Group profit increased 13.2 per cent to a record €3.2bn (£2.7bn), whilst revenue also grew one per cent to beat analyst expectations at €74.7bn.
PSA said that this was due to its success selling pricier SUV models, including newly-launched types such as the Citroen C5 Aircross.
The car giant has also slimmed down costs in areas such as purchasing, which has seen it increase its operating margins to 8/5 per cent, another record figure.
However, PSA did report a total €700m in writedowns related to the Chinese markets, where its sales have fallen, as it seeks to exit a joint venture with Chongqing Changan Automobile.
The company returned a dividend of €1.23 per share, a 58 per cent increase on 2018 levels.
Why it’s interesting
PSA’s results mark it out from continental rivals such as Renault, who struggled last year due to ongoing challenges related to its partnership with embattled Japanese car maker Nissan.
By contrast, in December PSA agreed a $50bn merger deal with Fiat Chrysler, a move that will create the world’s fourth-biggest car maker and help the two brands cope better with a fluctuating global market.

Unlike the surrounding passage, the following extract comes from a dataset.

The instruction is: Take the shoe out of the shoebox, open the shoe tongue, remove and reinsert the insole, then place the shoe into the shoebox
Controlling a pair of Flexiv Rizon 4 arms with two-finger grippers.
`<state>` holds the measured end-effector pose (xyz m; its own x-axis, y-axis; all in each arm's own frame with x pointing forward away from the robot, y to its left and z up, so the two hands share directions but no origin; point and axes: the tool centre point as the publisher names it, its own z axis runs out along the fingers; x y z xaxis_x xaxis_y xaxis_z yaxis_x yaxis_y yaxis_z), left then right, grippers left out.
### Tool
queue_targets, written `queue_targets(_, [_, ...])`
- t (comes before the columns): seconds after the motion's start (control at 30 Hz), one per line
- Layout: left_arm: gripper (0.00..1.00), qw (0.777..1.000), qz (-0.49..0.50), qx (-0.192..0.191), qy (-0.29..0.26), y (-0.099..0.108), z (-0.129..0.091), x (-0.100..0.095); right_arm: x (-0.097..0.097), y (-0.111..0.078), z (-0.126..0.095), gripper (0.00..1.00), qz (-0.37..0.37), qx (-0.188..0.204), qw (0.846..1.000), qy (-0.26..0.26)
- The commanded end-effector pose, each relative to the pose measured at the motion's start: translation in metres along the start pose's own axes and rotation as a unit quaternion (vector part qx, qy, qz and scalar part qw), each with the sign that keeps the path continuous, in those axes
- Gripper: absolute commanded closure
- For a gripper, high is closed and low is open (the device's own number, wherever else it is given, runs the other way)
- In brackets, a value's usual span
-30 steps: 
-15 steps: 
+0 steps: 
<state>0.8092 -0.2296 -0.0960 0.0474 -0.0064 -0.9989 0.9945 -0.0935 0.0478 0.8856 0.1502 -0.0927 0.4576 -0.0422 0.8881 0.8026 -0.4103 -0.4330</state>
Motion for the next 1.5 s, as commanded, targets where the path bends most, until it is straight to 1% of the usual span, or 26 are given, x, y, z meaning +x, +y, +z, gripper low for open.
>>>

Once the merger completes, the combined entity will boast annual sales of 8.7m vehicles and revenues of almost €170bn (£144bn) as well as an operating profit margin of 6.6 per cent.
The tie up is set to complete in 12 to 15 months from December 2019, meaning it may well be finished by the end of the year.
What PSA Group said
Carlos Tavares, chairman of PSA said: “Our skilled and committed teams made the difference once again and we have achieved record results in 2019, driven by our agile, customer focused and socially responsible approach. We are ready for the energy transition and all teams are focused to offer a clean, safe and affordable mobility for customers.
“Based on our business model and fighting spirit which has proved to be efficient, we are eager to enter a new era with the projected merger with FCA.”